[Exercise aim]
Count the lines holding the string "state" in the records, and give only the count.

[Source records]
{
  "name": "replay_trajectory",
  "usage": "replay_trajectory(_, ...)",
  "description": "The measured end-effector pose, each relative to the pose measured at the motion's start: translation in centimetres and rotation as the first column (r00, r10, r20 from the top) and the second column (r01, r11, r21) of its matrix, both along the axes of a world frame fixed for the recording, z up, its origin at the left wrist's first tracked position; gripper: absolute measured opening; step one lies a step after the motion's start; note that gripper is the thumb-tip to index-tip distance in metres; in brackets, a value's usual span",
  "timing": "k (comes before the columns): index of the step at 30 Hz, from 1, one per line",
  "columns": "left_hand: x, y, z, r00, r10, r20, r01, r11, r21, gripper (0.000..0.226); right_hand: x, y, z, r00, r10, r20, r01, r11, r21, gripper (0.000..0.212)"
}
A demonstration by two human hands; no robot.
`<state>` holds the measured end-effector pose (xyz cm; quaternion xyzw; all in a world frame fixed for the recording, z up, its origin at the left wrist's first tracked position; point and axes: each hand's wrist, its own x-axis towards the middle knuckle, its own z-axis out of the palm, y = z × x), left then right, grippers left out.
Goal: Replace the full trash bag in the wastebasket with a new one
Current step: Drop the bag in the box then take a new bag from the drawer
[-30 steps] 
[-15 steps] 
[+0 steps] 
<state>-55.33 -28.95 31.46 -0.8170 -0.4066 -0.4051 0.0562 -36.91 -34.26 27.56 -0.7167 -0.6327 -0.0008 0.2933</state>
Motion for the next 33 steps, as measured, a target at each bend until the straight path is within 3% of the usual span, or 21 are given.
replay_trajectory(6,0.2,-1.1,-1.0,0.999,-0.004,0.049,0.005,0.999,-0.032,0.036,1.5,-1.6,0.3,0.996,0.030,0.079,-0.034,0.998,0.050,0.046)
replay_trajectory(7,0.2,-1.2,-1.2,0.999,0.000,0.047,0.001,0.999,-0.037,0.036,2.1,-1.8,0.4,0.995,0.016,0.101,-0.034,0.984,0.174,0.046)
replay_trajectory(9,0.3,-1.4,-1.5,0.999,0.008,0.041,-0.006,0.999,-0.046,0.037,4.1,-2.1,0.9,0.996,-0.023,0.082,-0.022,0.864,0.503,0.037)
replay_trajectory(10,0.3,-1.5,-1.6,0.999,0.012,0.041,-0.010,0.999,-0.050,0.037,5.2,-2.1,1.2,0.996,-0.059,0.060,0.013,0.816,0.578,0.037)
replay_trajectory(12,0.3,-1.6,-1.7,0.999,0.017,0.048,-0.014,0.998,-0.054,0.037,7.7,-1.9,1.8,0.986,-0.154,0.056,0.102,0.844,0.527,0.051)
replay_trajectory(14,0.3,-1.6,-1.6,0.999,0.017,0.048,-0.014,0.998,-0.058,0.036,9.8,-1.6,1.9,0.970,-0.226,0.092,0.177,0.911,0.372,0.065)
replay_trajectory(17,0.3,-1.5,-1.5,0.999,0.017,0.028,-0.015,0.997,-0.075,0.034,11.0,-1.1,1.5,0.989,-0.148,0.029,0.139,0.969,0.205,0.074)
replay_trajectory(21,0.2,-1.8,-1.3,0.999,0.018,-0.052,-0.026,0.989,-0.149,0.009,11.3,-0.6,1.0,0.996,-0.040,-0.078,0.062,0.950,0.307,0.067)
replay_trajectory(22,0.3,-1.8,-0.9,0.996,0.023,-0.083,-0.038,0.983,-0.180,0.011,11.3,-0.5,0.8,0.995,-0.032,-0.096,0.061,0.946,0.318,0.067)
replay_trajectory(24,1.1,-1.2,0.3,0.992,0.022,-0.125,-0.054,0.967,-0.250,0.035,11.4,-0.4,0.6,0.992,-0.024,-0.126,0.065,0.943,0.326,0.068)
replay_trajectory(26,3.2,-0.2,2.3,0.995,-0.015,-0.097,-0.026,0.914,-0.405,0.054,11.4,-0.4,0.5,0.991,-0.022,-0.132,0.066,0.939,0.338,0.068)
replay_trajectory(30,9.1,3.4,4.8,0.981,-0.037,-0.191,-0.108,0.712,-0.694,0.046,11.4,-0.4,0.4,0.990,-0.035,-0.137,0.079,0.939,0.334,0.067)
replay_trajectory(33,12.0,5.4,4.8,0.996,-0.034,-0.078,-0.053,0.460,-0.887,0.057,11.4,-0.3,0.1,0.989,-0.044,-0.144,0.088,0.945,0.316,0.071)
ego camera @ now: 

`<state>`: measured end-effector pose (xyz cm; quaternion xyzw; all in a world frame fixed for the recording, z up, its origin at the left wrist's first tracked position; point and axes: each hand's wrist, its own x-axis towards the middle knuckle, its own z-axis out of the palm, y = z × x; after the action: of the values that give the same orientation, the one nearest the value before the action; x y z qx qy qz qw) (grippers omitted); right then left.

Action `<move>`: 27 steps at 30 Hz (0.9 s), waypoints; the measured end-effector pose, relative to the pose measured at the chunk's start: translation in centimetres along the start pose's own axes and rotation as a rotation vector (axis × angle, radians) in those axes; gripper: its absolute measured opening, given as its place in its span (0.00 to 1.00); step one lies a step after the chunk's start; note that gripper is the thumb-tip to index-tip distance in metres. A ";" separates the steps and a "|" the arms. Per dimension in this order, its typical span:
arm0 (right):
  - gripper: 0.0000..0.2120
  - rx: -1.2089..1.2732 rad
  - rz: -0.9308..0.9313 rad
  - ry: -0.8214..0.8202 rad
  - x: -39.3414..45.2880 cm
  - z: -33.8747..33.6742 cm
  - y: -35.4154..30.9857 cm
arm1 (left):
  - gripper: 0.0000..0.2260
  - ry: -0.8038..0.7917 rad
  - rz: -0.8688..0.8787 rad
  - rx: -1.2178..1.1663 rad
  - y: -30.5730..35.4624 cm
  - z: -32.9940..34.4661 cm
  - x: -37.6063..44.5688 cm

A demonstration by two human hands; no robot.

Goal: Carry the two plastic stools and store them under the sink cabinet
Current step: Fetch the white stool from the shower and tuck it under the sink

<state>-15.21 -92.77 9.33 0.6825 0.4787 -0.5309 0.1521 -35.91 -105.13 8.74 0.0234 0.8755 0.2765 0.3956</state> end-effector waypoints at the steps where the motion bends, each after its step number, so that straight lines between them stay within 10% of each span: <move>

[Result of the task]
4